|By Don MacVittie||
|June 22, 2011 09:15 AM EDT||
There’s a whole lot of talk about cloud revolutionizing IT, and a whole lot of argument about public versus private cloud, even a considerable amount of talk about what belongs in the cloud. But not much talk about helping you determine what applications and storage are a good candidate to move there – considering all of the angles that matter to IT. This blog will focus on storage, the next one on applications, because I don’t want to bury you in a blog as long as a feature length article.
It amazes me when I see comments like “no one needs a datacenter” while the definition of what, exactly, cloud is still carries the weight of debate. For the purposes of this blog, we will limit the definition of cloud to Infrastructure as a Service (IaaS) – VM containers and the things to support them, or Storage containers and the things to support them. My reasoning is simple, in that the only other big category of “cloud” at the moment is SaaS, and since SaaS has been around for about a decade, you should already have a decision making process for outsourcing a given application to such a service.
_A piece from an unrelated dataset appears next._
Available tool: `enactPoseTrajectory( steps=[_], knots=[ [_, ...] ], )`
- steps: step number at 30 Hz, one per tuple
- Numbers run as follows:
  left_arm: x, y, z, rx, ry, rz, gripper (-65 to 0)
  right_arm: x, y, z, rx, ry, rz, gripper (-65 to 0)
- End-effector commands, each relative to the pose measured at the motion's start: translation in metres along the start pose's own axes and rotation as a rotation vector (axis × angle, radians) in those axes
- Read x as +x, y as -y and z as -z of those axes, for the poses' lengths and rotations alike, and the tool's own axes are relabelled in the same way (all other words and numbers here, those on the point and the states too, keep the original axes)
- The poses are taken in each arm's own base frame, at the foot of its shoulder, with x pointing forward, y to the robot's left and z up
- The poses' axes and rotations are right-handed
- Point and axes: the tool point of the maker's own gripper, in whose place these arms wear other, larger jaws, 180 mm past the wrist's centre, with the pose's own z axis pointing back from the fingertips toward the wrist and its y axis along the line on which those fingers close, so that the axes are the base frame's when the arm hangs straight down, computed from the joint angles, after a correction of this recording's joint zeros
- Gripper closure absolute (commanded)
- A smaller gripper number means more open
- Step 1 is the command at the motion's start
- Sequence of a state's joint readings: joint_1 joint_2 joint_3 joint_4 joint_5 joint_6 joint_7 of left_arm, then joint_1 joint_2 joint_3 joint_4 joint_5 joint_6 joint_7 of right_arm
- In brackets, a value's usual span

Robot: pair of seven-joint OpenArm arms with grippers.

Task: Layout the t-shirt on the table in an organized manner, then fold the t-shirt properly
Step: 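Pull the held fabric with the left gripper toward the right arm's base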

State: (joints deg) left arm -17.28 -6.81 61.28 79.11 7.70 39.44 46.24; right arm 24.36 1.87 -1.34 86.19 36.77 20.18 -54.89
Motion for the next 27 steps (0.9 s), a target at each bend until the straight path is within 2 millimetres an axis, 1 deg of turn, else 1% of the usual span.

Salesforce.com and Google Docs are examples of what is filtered out by saying “SaaS is a different beast”. Hosting services and CDNs are a chunk of the market, but increasingly they are starting to look like IaaS, as they add functionality to meet the demands of their IT customers. So we’ll focus on the “new and shiny” aspects of cloud that have picked up a level of mainstream support.
Cloud Storage is here, and seems to be pretty ready for prime-time if you stick with the major providers. That’s good news, since instability in such a young market could spell its doom. The biggest problem with cloud storage is the fact that it is implemented as SOAP calls in almost every large provider. This was an architectural decision that had to be made, but between CIFS, NFS, iSCSI, and FCoE, it wasn’t necessary to choose a web service interface, so I’m unsure why nearly all vendors did. Conveniently, nearly immediately after it was clear the enterprise needed cloud storage to look like all the other storage in their datacenters, cloud storage gateways hit the market. In most cases these were brand new products by brand new companies, but some, like our ARX Cloud Extender, are additions to existing storage products that help leverage both internal and external assets. Utilizing a cloud storage gateway allows you to treat cloud storage like NAS or SAN disk (depending upon the gateway and cloud provider), which really opens it up to whatever use you need to make of the storage within your enterprise.
Generally speaking, WAN communications are slower than LAN communications. You can concoct situations where the LAN is slower, but most of us definitely do not live in those worlds. While compression and deduplication of data going over the WAN can help, it is best to assume that storage in the cloud will have slower access times than anything but tape sitting in your datacenter.
Also, if you’re going to be storing data on the public Internet, it needs to be protected from prying eyes. Once it leaves your building, there are so many places/ways it can be viewed, that the only real option is to encrypt on the way out. Products like ARX Cloud Extender take care of that for you, check with your cloud storage gateway vendor though to be certain they do the same. If they do not, an encryption engine will have to be installed to take care of encryption before sending out of the datacenter. If you end up having to do this, be aware that encryption can have huge impacts on compression and deduplication, because it changes the bytes themselves. Purchasing a gateway that does both makes order of operations work correctly – dedupe, then compress, then encrypt (assuming it supports all three).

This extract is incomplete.